22/01/14

Jardins do Paraíso ( XXXVI )


What’s all that shit about The Beatles?”. Acaso não conhecesse a peculiar discografia de Kevin Coyne, esta simples frase seria suficiente para de imediato me fazer partir à sua descoberta.
Poeta das mágoas da alma e das sombras da vida, Kevin Coyne começou por liderar os Siren com quem editou “Siren” ( 1969 ) e “Strange locomotion” ( 1971 ), dois discos tão brilhantes quanto menosprezados. “Case History” e “Marzory Razorblade”, os primeiros álbuns a solo, são hoje locais de peregrinação histórica, mas à data da sua publicação em nada contribuíram para retirar o “poeta, pintor e showman” da penumbra.
Blame it on the night”  procurou caminhos mais ortodoxos, mas a natureza anti-star do autor, a sua insistente e incómoda busca da verdade nas profundezas da mente humana não ajudaram. Finalmente reeditado, a meio caminho entre as melodias aristocráticas de Van Morrison ( “Wanting you is not easy” ) e o blues rock “imperfeito” dos Siren ( “Take a train”, “Poor Swine” ), o álbum ostenta um porte distinto que o tempo e a distância só valorizaram.

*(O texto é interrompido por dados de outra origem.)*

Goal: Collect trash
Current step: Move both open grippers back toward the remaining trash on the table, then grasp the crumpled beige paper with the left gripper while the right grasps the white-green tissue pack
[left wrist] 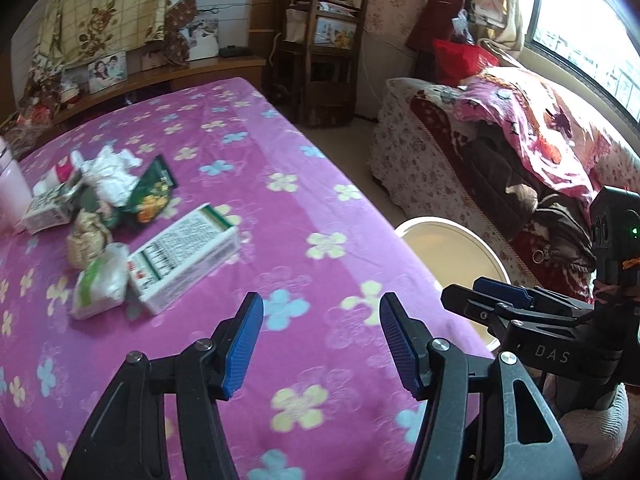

Acresce um detalhe que é tudo menos uma coincidência: a presença das guitarras desse outro proscrito do blues acústico britânico que é Gordon Smith. E é um deleite escutar o improvável casamento entre a extrema inquietação poética de Coyne e a magia musical que emerge de um conjunto de temas tão “difíceis” quanto  notáveis.
Não admira que Robert Wyatt se tenha rendido ao seu talento.